- [EXERCISE DIRECTIONS] Find the line with "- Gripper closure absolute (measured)" in the entries below, then reproduce it and every line after it down to and including the line with "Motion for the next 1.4", exactly.
****
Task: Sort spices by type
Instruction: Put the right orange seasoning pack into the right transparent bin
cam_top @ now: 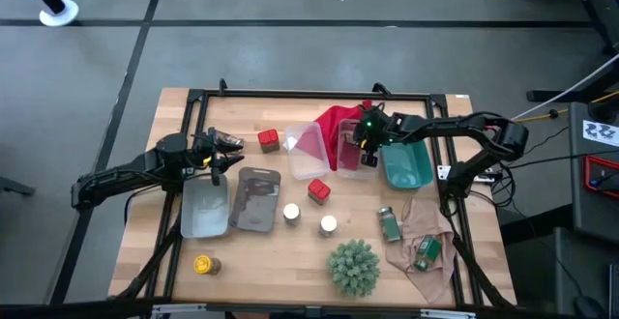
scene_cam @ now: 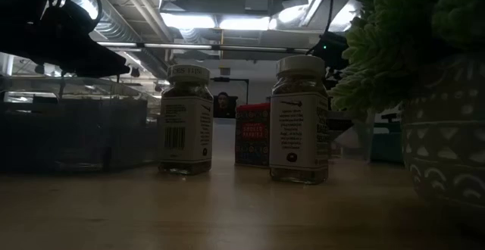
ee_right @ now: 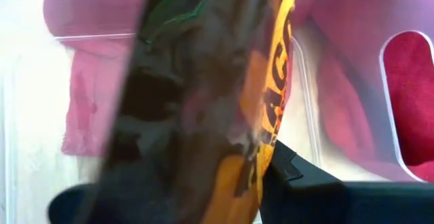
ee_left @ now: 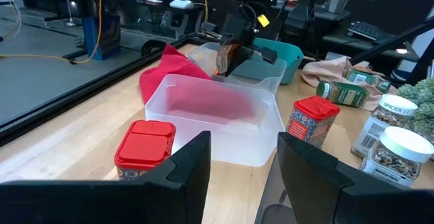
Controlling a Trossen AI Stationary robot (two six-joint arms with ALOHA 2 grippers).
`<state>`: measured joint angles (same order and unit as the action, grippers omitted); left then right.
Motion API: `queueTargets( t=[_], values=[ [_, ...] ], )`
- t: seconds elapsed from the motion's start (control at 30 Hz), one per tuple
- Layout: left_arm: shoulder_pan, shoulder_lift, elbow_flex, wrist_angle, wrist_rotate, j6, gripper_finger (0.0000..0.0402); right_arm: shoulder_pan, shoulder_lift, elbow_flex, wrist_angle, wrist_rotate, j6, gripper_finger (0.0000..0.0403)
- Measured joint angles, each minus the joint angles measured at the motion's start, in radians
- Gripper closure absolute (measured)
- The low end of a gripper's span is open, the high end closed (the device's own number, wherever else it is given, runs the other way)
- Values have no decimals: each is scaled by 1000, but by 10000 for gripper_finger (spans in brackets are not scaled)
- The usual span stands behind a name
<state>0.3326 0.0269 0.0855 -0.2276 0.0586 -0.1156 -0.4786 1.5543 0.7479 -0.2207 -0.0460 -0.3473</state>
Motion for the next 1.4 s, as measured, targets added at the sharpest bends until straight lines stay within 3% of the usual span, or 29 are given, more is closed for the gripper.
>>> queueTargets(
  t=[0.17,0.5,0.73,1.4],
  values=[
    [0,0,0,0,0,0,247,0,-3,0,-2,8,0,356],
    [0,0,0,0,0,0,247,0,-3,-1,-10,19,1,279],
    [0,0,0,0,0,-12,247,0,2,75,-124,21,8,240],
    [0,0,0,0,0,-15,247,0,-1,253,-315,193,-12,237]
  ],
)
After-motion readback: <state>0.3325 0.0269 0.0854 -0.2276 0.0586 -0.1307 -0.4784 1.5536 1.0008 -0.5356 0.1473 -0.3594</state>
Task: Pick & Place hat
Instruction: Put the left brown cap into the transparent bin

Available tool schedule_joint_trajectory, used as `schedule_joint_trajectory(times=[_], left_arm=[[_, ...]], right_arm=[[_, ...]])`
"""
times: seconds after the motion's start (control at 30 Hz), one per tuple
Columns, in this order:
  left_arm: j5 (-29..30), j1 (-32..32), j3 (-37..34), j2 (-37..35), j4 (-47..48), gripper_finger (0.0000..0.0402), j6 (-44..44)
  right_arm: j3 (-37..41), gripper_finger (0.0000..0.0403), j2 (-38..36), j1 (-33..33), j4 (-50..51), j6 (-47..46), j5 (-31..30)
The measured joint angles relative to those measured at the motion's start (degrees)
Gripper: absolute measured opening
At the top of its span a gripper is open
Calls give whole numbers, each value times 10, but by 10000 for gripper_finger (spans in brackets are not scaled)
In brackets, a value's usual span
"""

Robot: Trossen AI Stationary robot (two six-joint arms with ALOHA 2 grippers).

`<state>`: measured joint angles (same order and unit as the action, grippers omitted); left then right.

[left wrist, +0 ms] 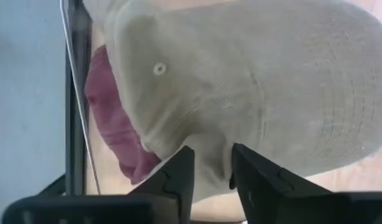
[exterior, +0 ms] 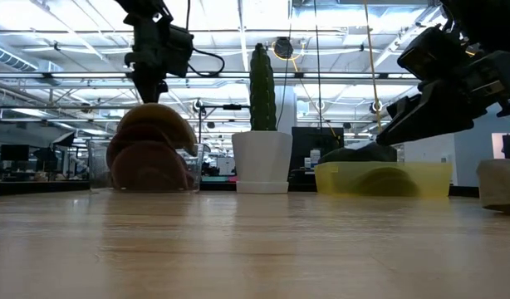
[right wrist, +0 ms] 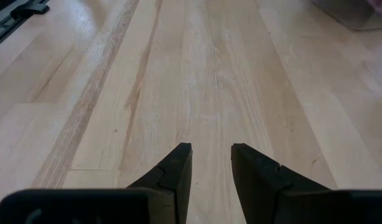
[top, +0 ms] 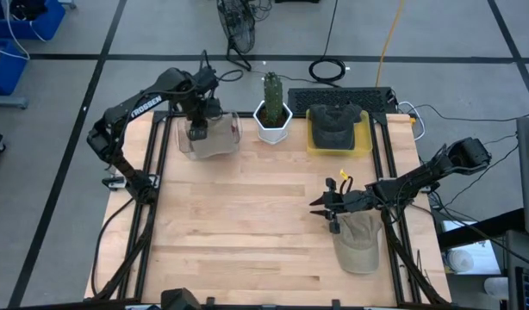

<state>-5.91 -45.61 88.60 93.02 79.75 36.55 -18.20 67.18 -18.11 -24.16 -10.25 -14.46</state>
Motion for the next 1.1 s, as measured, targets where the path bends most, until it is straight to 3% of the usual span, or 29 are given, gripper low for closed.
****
- [EXERCISE ANSWER]
- Gripper closure absolute (measured)
- The low end of a gripper's span is open, the high end closed (the device's own number, wherever else it is given, runs the other way)
- Values have no decimals: each is scaled by 1000, but by 10000 for gripper_finger (spans in brackets are not scaled)
- The usual span stands behind a name
<state>0.3326 0.0269 0.0855 -0.2276 0.0586 -0.1156 -0.4786 1.5543 0.7479 -0.2207 -0.0460 -0.3473</state>
Motion for the next 1.4 s, as measured, targets added at the sharpest bends until straight lines stay within 3% of the usual span, or 29 are given, more is closed for the gripper.

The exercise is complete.